# About this task
In the material below, find the line containing "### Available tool" and the line containing "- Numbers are", then reproduce exactly both of them and every line between, and nothing else.

# Source material
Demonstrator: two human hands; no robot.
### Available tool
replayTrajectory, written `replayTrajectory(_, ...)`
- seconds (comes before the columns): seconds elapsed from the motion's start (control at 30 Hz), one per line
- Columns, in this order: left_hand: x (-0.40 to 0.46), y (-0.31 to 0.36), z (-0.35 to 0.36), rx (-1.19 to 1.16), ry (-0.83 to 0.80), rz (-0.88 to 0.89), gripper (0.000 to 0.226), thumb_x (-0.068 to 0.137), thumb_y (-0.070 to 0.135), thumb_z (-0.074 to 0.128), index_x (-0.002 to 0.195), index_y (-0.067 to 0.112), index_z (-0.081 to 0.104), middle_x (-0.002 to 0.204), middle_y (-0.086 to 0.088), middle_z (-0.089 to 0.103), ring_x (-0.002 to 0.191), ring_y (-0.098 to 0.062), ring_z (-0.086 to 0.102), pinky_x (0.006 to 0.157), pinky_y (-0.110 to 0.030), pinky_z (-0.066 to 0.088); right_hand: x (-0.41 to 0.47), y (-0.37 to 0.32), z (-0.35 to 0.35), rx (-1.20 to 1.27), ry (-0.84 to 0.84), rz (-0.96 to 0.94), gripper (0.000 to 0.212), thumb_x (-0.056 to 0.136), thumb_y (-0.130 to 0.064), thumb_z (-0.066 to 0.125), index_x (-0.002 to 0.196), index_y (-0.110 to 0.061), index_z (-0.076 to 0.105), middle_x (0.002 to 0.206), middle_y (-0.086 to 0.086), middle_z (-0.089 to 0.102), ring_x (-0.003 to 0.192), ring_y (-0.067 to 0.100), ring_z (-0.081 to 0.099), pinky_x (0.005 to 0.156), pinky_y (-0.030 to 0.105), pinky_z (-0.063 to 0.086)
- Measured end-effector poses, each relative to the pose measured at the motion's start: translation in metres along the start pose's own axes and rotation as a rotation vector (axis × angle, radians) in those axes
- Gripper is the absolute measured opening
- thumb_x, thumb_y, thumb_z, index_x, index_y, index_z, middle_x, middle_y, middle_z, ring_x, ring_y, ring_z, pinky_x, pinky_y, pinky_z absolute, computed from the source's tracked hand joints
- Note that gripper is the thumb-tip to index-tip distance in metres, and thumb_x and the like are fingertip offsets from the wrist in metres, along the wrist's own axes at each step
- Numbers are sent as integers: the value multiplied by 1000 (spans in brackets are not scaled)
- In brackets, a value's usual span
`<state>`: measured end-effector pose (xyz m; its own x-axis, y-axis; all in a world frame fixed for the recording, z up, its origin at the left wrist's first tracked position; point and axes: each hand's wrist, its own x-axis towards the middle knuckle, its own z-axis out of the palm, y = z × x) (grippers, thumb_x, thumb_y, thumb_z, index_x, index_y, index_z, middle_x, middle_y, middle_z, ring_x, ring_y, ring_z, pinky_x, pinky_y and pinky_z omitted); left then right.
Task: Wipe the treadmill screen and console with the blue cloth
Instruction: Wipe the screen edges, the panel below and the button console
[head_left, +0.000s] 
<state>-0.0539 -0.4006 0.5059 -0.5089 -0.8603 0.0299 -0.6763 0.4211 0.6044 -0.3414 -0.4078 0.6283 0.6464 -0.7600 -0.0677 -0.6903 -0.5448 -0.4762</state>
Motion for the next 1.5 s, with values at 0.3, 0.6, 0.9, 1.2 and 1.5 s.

# Answer
### Available tool
replayTrajectory, written `replayTrajectory(_, ...)`
- seconds (comes before the columns): seconds elapsed from the motion's start (control at 30 Hz), one per line
- Columns, in this order: left_hand: x (-0.40 to 0.46), y (-0.31 to 0.36), z (-0.35 to 0.36), rx (-1.19 to 1.16), ry (-0.83 to 0.80), rz (-0.88 to 0.89), gripper (0.000 to 0.226), thumb_x (-0.068 to 0.137), thumb_y (-0.070 to 0.135), thumb_z (-0.074 to 0.128), index_x (-0.002 to 0.195), index_y (-0.067 to 0.112), index_z (-0.081 to 0.104), middle_x (-0.002 to 0.204), middle_y (-0.086 to 0.088), middle_z (-0.089 to 0.103), ring_x (-0.002 to 0.191), ring_y (-0.098 to 0.062), ring_z (-0.086 to 0.102), pinky_x (0.006 to 0.157), pinky_y (-0.110 to 0.030), pinky_z (-0.066 to 0.088); right_hand: x (-0.41 to 0.47), y (-0.37 to 0.32), z (-0.35 to 0.35), rx (-1.20 to 1.27), ry (-0.84 to 0.84), rz (-0.96 to 0.94), gripper (0.000 to 0.212), thumb_x (-0.056 to 0.136), thumb_y (-0.130 to 0.064), thumb_z (-0.066 to 0.125), index_x (-0.002 to 0.196), index_y (-0.110 to 0.061), index_z (-0.076 to 0.105), middle_x (0.002 to 0.206), middle_y (-0.086 to 0.086), middle_z (-0.089 to 0.102), ring_x (-0.003 to 0.192), ring_y (-0.067 to 0.100), ring_z (-0.081 to 0.099), pinky_x (0.005 to 0.156), pinky_y (-0.030 to 0.105), pinky_z (-0.063 to 0.086)
- Measured end-effector poses, each relative to the pose measured at the motion's start: translation in metres along the start pose's own axes and rotation as a rotation vector (axis × angle, radians) in those axes
- Gripper is the absolute measured opening
- thumb_x, thumb_y, thumb_z, index_x, index_y, index_z, middle_x, middle_y, middle_z, ring_x, ring_y, ring_z, pinky_x, pinky_y, pinky_z absolute, computed from the source's tracked hand joints
- Note that gripper is the thumb-tip to index-tip distance in metres, and thumb_x and the like are fingertip offsets from the wrist in metres, along the wrist's own axes at each step
- Numbers are sent as integers: the value multiplied by 1000 (spans in brackets are not scaled)

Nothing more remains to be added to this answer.